Он повернулся ко мне спиной, полагая, очевидно, что я не могу не подчиниться. Я последовал было за ним, но в нужное мгновение бросился к двери, сбежал по лестнице, миновал парадное и спустился в подвал. Немножко поплутав при свете спичек, поминутно обжигая пальцы, я вышел на другую лестницу и спустя минуту был уже довольно далеко от злополучного дома. Вдруг я остановился: я не знал, что делать дальше, куда идти. Услышал, как чей-то голос неподалеку сказал:
— Это на Ямской, неподалеку от театра…
И тут меня осенило: театр! Конечно же, Леон мог быть там — без театра он умирал…
Театр был темен. Я вошел со служебного входа, сославшись на экстраординарность обстоятельств. Меня пропустили.
— Только не шумите, — сказал мне вахтер шепотом и приложил палец к губам.
Я толкнул одну дверь, другую — и вдруг оказался на сцене. Яркий свет ударил мне в глаза. Я повернул назад, вышел в фойе, постоял у дверей в зрительный зал, но ничего не услышал. Преодолев обычную мою робость, я вошел в полутемное пространство и сел на ближайшее кресло.
В зале было несколько человек. Я оглядел эту немногочисленную публику, надеясь увидать Леруа. Никакого Леруа не было. Зато — странное дело! — я вновь увидел Перелогова, который церемонно мне поклонился. Он стоял возле рампы, во фраке и бабочке. Казалось, он только и ждал меня, чтобы произнести:
— Я долго предвкушал это мгновение, чтобы сказать такие традиционные слова: итак, дамы господа, мы начинаем. Она сейчас выйдет к нам, наша несравненная Эдуарда!.. — Перелогов зааплодировал, а я привстал с кресла: «Эдуарда»?!.
— Сядьте, сядьте! — нетерпеливо сказал кто-то сзади меня. Я невольно обернулся.
— Стрелецкий, вы?!. Но вы же… вы же умерли…

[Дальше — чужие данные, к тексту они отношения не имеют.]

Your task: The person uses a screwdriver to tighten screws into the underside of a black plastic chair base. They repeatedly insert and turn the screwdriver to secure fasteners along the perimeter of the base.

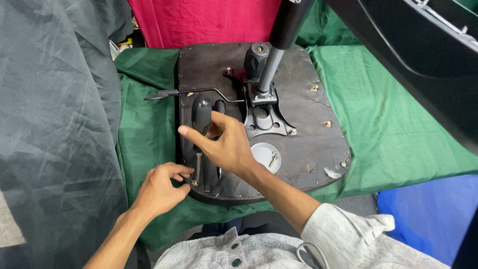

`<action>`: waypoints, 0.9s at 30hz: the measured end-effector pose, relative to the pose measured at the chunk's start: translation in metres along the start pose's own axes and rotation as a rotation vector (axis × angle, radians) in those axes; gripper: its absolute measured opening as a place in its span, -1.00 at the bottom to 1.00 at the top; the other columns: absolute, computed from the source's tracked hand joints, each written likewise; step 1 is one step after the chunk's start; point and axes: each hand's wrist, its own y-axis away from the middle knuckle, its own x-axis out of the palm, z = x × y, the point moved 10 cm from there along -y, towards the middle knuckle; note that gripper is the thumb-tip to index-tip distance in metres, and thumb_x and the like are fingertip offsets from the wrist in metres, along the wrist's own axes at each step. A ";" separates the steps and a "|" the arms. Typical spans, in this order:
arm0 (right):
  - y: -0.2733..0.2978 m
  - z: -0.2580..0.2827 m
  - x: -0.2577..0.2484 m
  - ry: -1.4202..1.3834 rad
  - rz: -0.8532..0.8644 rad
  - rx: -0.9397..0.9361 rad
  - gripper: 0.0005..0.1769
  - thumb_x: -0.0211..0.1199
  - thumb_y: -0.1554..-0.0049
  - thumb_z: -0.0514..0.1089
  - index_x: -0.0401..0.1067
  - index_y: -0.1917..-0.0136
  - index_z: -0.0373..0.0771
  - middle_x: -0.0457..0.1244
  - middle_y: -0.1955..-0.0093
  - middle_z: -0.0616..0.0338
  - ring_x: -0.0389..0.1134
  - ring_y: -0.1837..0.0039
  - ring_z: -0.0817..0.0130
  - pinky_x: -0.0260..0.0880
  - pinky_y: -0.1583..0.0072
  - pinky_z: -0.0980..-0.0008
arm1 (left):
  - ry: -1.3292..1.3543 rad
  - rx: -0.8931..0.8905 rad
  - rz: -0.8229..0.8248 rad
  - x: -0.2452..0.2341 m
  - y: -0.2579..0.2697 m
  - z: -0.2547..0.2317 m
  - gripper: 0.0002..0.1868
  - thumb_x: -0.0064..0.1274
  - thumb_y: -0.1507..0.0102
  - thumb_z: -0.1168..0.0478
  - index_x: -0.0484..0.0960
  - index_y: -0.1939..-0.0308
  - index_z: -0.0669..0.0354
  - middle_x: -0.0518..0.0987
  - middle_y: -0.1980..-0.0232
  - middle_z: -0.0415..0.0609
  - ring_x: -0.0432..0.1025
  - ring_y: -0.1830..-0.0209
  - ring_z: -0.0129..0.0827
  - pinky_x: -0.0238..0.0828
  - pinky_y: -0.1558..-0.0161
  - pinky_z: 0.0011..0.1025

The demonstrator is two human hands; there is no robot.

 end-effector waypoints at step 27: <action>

Тот замахал на меня руками, показывая на сцену. Я последовал взглядом за его жестом, но ничего не увидел, кроме облачка пыли, клубящегося в золотом свете. Вдруг из этого облачка соткалась маленькая женщина. За ней я разглядел другую: это была моя жена! Она кивнула и взмахнула руками. Раздались звуки фортепьяно, и женщина на авансцене, сложив перед собой руки ладонями друг к другу, запела:
Постой, не плачь, пока обида
Не одинока, и пока
Не отмолчала панихида
Над горкой пепла и песка,
Пока до будущего — дела
Нам нет как нет, пока палач
Не разделил два этих тела
На безутешные, не плачь…
И я вдруг въяве увидел перед собой осенний лес и два нагих тела в ворохе листвы. Одно из них принадлежало моей жене, другое — да, Леону! Я бросился на сцену, но Перелогов поймал меня за полу.
— Куда! — рявкнул он.
— Туда… — пытался я что-то объяснить, указывая на сцену.
— Но, голубчик, ведь там ничего нет.
Я вновь взглянул на сцену. Она была пуста. Облако пыли клубилось в свете двух-трех прожекторов.
— Я знаю, где они! — вскричал я и бросился вон.
На Ямской возле театра жила моя жена. И я побежал, натыкаясь на прохожих, автомобили и фонари.
Я взбежал на четвертый этаж и прислушался: определенно, женский голос пел под фортепиано. Я постучал. Пение оборвалось, но никто не открыл мне. Я достал ключ, которым не пользовался уже много лет, отворил дверь и вошел в темноту. Рука машинально потянулась к выключателю. Последовала вспышка света, мелькнула зазубренная сталь, и жестокий удар поразил меня в самое сердце.